COS 109-8 - Chemosynthesis and crustacean community structure in aquatic caves

Friday, August 16, 2019: 10:30 AM
L005/009, Kentucky International Convention Center
Amelia K. Weiss1, Alexander Flecker2, Jed P. Sparks1 and Luis M. Mejía-Ortíz3, (1)Ecology and Evolutionary Biology, Cornell University, Ithaca, NY, (2)Cornell University, (3)División de Desarrollo Sustentable, Universidad de Quintana Roo, Cozumel, Mexico
Background/Question/Methods

Resource movements across landscapes play vital roles in many food webs and ecosystems. Extensive work in aquatic food webs has revealed that nutrient and energy subsidies from external environments can profoundly impact the structure and function of recipient ecosystems. However, understanding subsidies’ effects on trophic structure remains challenging due to the many pathways linking most aquatic and terrestrial ecosystems, the heterogeneity of autochthonous primary production, and the complexity of recipient communities. Aquatic caves provide compelling models for subsidy research due to their prevalent resource limitation and depleted taxon richness.
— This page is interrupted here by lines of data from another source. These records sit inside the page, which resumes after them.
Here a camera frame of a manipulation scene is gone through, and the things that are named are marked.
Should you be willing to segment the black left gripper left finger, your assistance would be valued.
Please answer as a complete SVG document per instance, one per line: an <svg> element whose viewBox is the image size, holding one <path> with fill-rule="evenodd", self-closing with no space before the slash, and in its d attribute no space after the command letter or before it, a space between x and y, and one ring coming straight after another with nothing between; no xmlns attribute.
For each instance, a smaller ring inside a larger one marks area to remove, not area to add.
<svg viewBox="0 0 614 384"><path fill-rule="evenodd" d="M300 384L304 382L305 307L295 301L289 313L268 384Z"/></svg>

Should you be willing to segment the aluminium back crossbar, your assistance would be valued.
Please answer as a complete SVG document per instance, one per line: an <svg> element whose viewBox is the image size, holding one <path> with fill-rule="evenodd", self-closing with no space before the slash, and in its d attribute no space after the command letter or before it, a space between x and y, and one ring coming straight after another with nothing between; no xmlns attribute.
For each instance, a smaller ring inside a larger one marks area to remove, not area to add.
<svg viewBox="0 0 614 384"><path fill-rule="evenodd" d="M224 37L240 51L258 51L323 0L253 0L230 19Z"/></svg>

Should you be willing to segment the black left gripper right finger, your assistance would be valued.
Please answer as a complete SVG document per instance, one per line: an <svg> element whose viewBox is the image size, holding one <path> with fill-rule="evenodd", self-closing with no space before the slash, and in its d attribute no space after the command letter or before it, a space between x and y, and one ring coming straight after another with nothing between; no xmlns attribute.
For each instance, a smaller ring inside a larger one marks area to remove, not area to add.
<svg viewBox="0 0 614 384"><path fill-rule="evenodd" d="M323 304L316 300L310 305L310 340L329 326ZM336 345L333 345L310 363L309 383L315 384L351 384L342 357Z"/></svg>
Most aquatic cave communities are thought to rely entirely on intermittent subsidies of photosynthetic material from the surface, but some ecosystems are also supported by in situ chemosynthetic bacteria, which may contrast in temporal availability and potentially support increased diversity. Though long dismissed as rare, patterns in groundwater chemistry along many tropical limestone coasts suggest that chemosynthetically-supported caves may be far more common than previously thought. In order to test the importance of chemosynthetic and photosynthetic resources on community structure, we surveyed aquatic caves in Mexico and compared trophic structure and species richness between communities that depend entirely on intermittent subsidies and communities suspected to rely in part on chemosynthesis.

Results/Conclusions

We conducted visual surveys to assess macro crustacean community composition and species richness, and used stable isotopes (δ13C and δ15N) to compare food web complexity, specialization, and basal resource use between caves. Of the six caves examined, consumers in four communities had isotopic compositions consistent with a chemosynthetic energy source. Communities supported in part by chemosynthesis were more speciose than subsidy-dependent communities, but differences are largely due to the presence of more salt-tolerant taxa such as Xilbansus tulumensis and Bahalana mayana that were absent from subsidy-dependent communities due to patterns in groundwater chemistry. Our results reveal that utilization of photosynthetic and chemosynthetic material differs by taxon and functional feeding group, with filter-feeders exhibiting high trophic flexibility compared to detritivores. Broadly, this work advances our understanding of how resource dynamics influence community structure.